> _Problem requirements_
Without leaving anything out, print every line of the data.
○ ○ ○ ○ ○ ○ ○
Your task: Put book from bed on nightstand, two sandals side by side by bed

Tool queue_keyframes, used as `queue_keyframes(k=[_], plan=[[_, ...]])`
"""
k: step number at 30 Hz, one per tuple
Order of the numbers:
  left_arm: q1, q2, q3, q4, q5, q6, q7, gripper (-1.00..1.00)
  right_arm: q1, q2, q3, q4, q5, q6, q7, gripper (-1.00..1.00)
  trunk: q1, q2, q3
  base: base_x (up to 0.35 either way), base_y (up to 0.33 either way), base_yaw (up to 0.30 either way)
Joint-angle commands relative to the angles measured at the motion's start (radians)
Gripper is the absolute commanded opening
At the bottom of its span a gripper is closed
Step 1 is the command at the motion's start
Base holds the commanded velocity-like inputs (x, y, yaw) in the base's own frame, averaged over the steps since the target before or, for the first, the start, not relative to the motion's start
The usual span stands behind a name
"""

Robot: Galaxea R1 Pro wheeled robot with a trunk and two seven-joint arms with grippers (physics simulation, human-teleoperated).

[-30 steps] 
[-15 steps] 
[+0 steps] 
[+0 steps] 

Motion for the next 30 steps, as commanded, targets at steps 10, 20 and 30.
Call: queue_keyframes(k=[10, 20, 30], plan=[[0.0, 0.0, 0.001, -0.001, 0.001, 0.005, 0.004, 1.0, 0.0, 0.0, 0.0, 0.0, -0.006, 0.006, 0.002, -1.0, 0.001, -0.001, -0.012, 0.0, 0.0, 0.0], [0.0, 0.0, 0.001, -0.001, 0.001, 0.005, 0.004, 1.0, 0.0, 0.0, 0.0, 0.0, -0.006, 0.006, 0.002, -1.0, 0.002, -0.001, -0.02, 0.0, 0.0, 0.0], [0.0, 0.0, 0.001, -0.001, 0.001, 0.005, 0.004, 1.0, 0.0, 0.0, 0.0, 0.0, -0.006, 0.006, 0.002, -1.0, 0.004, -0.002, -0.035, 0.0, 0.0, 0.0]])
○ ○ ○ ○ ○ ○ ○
> _Solution to this task_
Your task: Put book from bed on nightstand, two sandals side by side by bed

Tool queue_keyframes, used as `queue_keyframes(k=[_], plan=[[_, ...]])`
"""
k: step number at 30 Hz, one per tuple
Order of the numbers:
  left_arm: q1, q2, q3, q4, q5, q6, q7, gripper (-1.00..1.00)
  right_arm: q1, q2, q3, q4, q5, q6, q7, gripper (-1.00..1.00)
  trunk: q1, q2, q3
  base: base_x (up to 0.35 either way), base_y (up to 0.33 either way), base_yaw (up to 0.30 either way)
Joint-angle commands relative to the angles measured at the motion's start (radians)
Gripper is the absolute commanded opening
At the bottom of its span a gripper is closed
Step 1 is the command at the motion's start
Base holds the commanded velocity-like inputs (x, y, yaw) in the base's own frame, averaged over the steps since the target before or, for the first, the start, not relative to the motion's start
The usual span stands behind a name
"""

Robot: Galaxea R1 Pro wheeled robot with a trunk and two seven-joint arms with grippers (physics simulation, human-teleoperated).

[-30 steps] 
[-15 steps] 
[+0 steps] 
[+0 steps] 

Motion for the next 30 steps, as commanded, targets at steps 10, 20 and 30.
Call: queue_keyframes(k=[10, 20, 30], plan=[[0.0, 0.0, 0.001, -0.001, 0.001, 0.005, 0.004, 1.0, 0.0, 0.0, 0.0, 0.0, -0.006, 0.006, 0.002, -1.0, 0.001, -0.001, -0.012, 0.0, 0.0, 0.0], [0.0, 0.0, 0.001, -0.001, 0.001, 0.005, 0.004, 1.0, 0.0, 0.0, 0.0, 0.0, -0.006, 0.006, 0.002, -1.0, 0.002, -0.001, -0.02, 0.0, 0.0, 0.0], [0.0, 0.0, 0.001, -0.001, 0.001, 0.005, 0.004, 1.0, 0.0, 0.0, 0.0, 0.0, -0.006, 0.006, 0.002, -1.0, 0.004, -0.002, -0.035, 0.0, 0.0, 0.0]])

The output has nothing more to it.